Read through the data and report every line in which the word "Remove" occurs.

• [Provided material]:
════════════════

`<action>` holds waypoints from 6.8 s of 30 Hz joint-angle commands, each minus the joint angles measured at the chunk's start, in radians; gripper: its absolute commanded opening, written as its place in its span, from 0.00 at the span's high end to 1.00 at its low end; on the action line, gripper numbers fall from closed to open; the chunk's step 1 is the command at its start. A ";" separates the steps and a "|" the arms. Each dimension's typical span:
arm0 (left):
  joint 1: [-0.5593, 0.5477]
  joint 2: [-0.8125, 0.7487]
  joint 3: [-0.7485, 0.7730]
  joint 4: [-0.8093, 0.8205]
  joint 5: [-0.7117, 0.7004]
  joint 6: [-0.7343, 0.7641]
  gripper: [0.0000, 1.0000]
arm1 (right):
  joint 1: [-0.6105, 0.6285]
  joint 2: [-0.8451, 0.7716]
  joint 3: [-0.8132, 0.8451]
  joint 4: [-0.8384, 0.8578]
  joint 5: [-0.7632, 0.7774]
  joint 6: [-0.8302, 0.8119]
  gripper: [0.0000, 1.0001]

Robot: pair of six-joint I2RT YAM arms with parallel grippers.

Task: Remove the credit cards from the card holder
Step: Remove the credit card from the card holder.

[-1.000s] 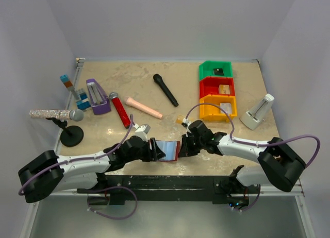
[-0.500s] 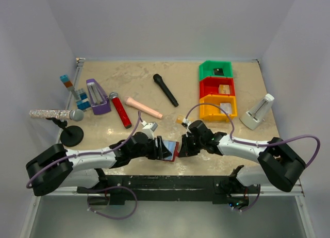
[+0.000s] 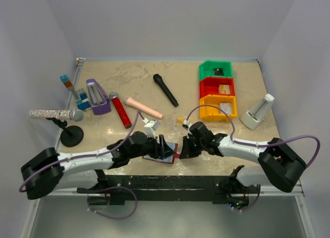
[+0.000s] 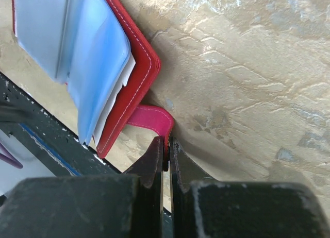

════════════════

• [Answer to the problem]:
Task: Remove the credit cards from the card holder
Step: Remove the credit card from the card holder.

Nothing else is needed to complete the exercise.